## TASK
In the copy, include every entry exactly but none of the images.

Stored items from a collection

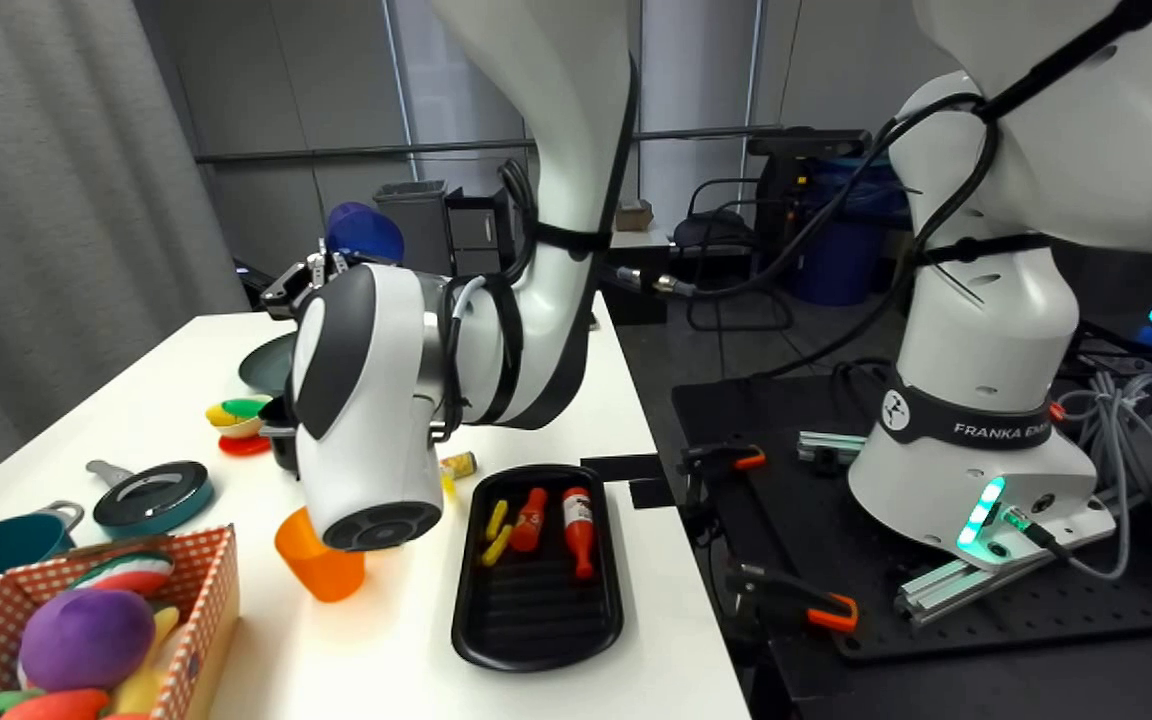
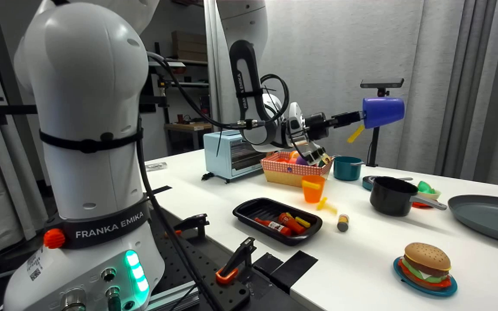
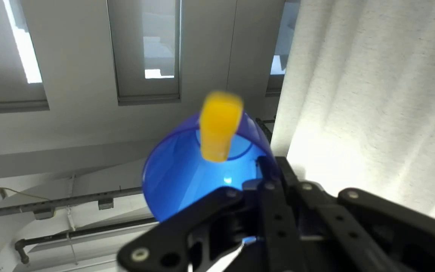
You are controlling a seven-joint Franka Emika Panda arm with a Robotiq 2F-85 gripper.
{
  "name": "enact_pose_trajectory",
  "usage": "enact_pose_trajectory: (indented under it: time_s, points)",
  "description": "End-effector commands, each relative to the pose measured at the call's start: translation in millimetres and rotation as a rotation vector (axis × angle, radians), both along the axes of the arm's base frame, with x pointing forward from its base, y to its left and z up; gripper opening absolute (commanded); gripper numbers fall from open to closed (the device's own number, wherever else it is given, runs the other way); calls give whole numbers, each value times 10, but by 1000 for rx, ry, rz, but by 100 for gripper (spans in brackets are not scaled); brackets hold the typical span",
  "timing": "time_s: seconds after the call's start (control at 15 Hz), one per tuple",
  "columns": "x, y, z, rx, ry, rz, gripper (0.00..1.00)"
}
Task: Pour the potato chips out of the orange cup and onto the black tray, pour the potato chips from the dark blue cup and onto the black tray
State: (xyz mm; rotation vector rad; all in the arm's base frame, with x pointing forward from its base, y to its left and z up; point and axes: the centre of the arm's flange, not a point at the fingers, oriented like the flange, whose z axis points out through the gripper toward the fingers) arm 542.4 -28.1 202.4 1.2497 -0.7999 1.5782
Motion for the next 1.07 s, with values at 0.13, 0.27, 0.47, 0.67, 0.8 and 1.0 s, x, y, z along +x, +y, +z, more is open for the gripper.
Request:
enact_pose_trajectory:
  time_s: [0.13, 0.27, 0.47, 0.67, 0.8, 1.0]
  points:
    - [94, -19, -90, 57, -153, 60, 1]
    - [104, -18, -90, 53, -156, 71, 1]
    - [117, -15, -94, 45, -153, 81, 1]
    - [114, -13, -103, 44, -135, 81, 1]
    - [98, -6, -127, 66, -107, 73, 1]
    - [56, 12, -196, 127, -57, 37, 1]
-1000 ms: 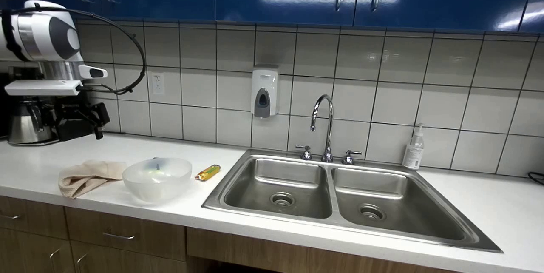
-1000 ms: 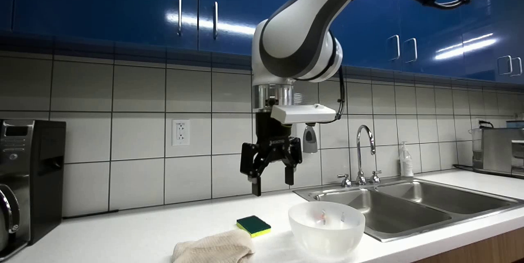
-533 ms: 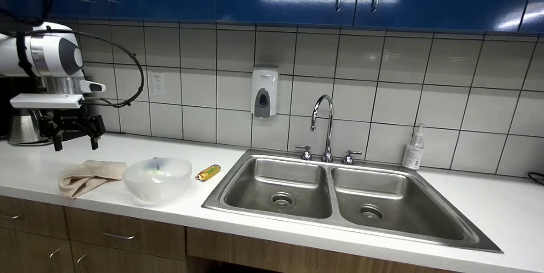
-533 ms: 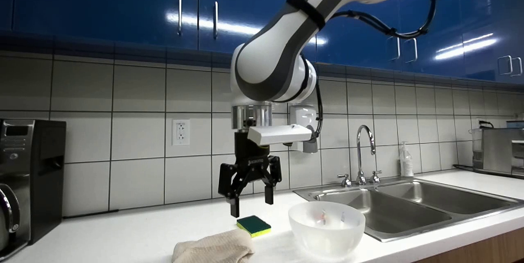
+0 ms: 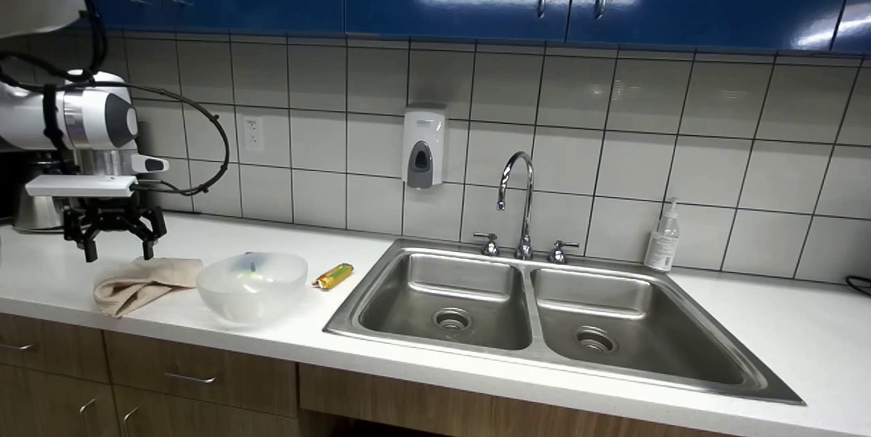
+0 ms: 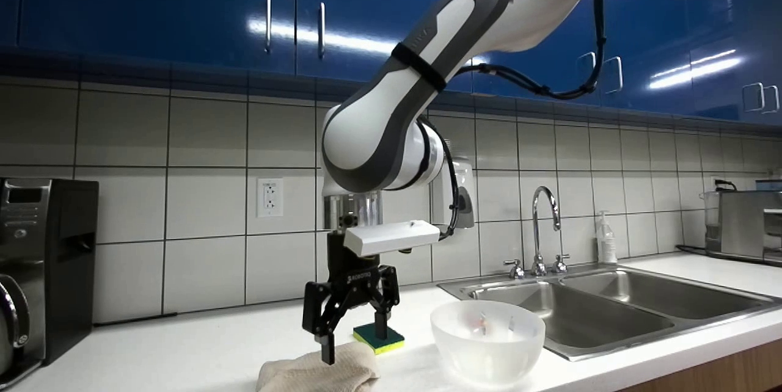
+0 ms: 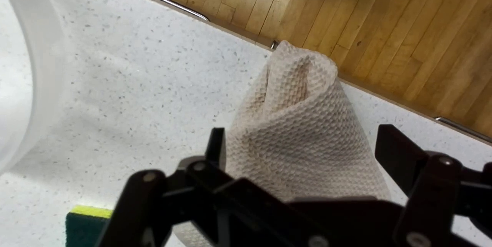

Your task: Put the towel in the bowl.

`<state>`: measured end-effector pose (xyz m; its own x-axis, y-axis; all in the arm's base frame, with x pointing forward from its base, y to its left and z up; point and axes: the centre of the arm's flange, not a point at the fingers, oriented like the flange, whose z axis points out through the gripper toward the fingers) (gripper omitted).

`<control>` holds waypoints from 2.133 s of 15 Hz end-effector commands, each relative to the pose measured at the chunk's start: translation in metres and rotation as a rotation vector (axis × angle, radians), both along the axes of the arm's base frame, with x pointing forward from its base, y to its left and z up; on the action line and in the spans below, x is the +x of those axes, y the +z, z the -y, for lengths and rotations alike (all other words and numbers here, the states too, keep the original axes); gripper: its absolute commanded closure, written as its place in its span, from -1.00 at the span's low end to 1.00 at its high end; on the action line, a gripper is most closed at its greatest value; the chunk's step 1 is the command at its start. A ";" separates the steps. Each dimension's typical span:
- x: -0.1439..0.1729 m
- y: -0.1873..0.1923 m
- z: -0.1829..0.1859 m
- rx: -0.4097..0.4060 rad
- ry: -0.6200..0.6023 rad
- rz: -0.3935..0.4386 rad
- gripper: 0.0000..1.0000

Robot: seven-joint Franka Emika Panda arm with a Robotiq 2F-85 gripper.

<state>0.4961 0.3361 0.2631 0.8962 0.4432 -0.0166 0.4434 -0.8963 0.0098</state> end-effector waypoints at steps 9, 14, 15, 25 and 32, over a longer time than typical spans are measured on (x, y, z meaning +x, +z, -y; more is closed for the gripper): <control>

## ANSWER TO THIS EXERCISE
You are controlling a seven-joint Franka Emika Panda arm with a Robotiq 2F-85 gripper.
{
  "name": "enact_pose_trajectory",
  "usage": "enact_pose_trajectory: (indented under it: time_s, points)",
  "description": "End-effector commands, each relative to the pose measured at the call's start: translation in millimetres and rotation as a rotation vector (axis × angle, radians), both along the axes of the arm's base frame, with x pointing forward from its base, y to its left and z up; gripper opening absolute (commanded); gripper numbers fall from open to closed (the device's own number, wherever else it is given, runs the other way); calls give whole numbers, each value times 10, but by 1000 for rx, ry, rz, but by 100 for gripper (spans in brackets are not scaled); brackets hold the typical span",
  "timing": "time_s: seconds after the call's start (control at 15 Hz), one per tuple",
  "columns": "x, y, z, rx, ry, rz, gripper (0.00..1.00)"
}
Task: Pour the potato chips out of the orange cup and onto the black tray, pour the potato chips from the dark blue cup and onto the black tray
State: (xyz mm; rotation vector rad; all in the arm's base frame, with x pointing forward from its base, y to its left and z up; point and axes: the centre of the arm's flange, not a point at the fingers, oriented like the flange, whose z axis points out through the gripper toward the fingers) arm 542.4 -28.1 202.4 1.2497 -0.7999 1.5782
Motion for the next 1.07 s, with values at 0.13, 0.27, 0.47, 0.67, 0.8 and 1.0 s, x, y, z along +x, +y, +z, more is open for the gripper.
Request:
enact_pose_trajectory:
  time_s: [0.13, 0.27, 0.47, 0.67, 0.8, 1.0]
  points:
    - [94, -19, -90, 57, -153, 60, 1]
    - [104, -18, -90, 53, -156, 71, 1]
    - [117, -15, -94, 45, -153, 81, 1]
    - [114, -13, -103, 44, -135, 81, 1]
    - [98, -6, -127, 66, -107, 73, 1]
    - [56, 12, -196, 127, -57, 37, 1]
-1000 ms: 
-1000 ms: 
-533 ms: 
-533 ms: 
+0 ms: 
+0 ms: 
+0 ms: 

Your task: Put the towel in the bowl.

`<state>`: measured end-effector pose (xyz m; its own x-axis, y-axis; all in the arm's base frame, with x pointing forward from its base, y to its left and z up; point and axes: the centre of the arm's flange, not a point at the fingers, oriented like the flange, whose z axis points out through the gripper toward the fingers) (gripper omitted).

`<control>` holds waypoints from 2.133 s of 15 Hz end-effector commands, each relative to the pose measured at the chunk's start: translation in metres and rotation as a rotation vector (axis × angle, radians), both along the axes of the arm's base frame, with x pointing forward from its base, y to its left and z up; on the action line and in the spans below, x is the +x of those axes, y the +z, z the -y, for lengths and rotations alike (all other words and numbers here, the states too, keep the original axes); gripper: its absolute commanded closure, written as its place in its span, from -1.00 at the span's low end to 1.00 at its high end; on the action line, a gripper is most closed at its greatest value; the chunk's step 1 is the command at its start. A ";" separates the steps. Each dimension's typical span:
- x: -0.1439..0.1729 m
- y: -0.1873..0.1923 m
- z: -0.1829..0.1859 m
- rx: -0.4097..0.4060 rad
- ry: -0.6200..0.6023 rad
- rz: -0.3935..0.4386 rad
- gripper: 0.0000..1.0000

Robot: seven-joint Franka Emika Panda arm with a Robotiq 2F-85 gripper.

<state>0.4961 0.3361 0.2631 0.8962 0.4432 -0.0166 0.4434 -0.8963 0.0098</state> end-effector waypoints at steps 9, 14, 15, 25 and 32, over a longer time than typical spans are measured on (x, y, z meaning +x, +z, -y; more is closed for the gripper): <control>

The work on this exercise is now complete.